## Work to complete
Look for the word "label" in the entries and copy each line where it appears.

*** Supplied entries

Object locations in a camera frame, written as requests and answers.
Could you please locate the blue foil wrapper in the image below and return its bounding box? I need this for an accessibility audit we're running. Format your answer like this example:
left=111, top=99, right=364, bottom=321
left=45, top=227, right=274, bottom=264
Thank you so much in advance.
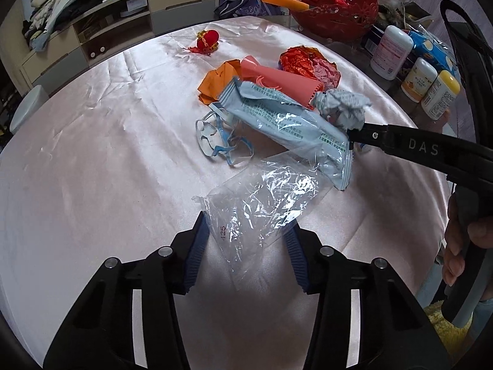
left=210, top=77, right=352, bottom=191

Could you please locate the white round stool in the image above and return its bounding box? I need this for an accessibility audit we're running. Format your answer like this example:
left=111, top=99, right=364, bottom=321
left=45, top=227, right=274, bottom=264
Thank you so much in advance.
left=9, top=85, right=49, bottom=134

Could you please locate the blue face mask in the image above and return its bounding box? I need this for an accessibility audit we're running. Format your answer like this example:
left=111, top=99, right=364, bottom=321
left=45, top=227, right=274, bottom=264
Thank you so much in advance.
left=195, top=105, right=255, bottom=167

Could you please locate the pink label white bottle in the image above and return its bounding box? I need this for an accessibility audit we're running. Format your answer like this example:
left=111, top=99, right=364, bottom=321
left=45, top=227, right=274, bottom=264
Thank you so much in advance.
left=370, top=25, right=414, bottom=81

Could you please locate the beige tv cabinet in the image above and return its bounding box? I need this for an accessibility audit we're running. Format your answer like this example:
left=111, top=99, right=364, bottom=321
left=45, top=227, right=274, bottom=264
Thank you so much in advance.
left=20, top=0, right=219, bottom=95

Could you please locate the yellow fluffy blanket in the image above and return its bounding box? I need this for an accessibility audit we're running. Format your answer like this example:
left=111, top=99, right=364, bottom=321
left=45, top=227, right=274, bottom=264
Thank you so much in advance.
left=424, top=301, right=473, bottom=363

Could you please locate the pile of clothes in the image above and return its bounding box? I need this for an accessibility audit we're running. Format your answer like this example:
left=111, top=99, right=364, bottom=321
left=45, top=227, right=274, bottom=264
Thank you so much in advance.
left=22, top=0, right=77, bottom=53

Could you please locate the orange label white bottle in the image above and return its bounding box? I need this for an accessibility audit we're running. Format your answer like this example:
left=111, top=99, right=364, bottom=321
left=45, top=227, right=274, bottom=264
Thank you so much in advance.
left=401, top=58, right=438, bottom=103

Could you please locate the clear plastic bag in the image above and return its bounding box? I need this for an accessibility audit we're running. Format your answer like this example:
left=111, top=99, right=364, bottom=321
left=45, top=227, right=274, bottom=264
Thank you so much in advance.
left=193, top=148, right=333, bottom=290

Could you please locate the pink satin tablecloth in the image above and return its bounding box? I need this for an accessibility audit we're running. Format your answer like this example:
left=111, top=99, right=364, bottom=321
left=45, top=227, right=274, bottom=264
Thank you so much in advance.
left=1, top=17, right=450, bottom=369

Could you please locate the person's right hand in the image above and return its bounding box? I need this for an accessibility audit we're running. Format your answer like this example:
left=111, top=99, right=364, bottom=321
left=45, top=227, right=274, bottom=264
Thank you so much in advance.
left=442, top=193, right=492, bottom=286

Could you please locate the pile of snack packages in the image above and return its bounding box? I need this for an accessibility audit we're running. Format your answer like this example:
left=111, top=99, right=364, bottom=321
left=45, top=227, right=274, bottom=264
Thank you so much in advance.
left=375, top=0, right=434, bottom=30

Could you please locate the red plastic basket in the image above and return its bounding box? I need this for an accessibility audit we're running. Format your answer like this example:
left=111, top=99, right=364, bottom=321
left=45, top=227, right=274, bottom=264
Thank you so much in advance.
left=291, top=0, right=378, bottom=43

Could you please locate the yellow cap white bottle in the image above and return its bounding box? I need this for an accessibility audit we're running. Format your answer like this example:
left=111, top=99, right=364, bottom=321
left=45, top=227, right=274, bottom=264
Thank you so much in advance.
left=420, top=70, right=460, bottom=120

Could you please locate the small red ornament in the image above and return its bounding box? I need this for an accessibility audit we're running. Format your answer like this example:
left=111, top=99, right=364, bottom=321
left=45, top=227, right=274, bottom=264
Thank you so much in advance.
left=188, top=29, right=220, bottom=56

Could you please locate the orange handle stick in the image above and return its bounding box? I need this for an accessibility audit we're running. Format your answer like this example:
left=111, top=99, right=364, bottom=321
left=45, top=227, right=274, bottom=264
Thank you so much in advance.
left=262, top=0, right=310, bottom=12

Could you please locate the red foil wrapper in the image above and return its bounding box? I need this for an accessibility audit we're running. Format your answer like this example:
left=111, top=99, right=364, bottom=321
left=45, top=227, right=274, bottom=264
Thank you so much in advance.
left=278, top=45, right=342, bottom=90

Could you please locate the blue snack bag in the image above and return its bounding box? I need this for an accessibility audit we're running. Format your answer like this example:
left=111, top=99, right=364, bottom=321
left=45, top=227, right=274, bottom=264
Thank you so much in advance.
left=408, top=30, right=460, bottom=79

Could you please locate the orange paper scrap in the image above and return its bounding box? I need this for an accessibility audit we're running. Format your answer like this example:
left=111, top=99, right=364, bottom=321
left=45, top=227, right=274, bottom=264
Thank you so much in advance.
left=197, top=59, right=242, bottom=105

******

## Answer section
Could you please locate the pink label white bottle in the image above and return its bounding box? I need this for an accessibility audit we're running. Format your answer like this example:
Could you please locate the orange label white bottle in the image above and return its bounding box? I need this for an accessibility audit we're running. Format your answer like this example:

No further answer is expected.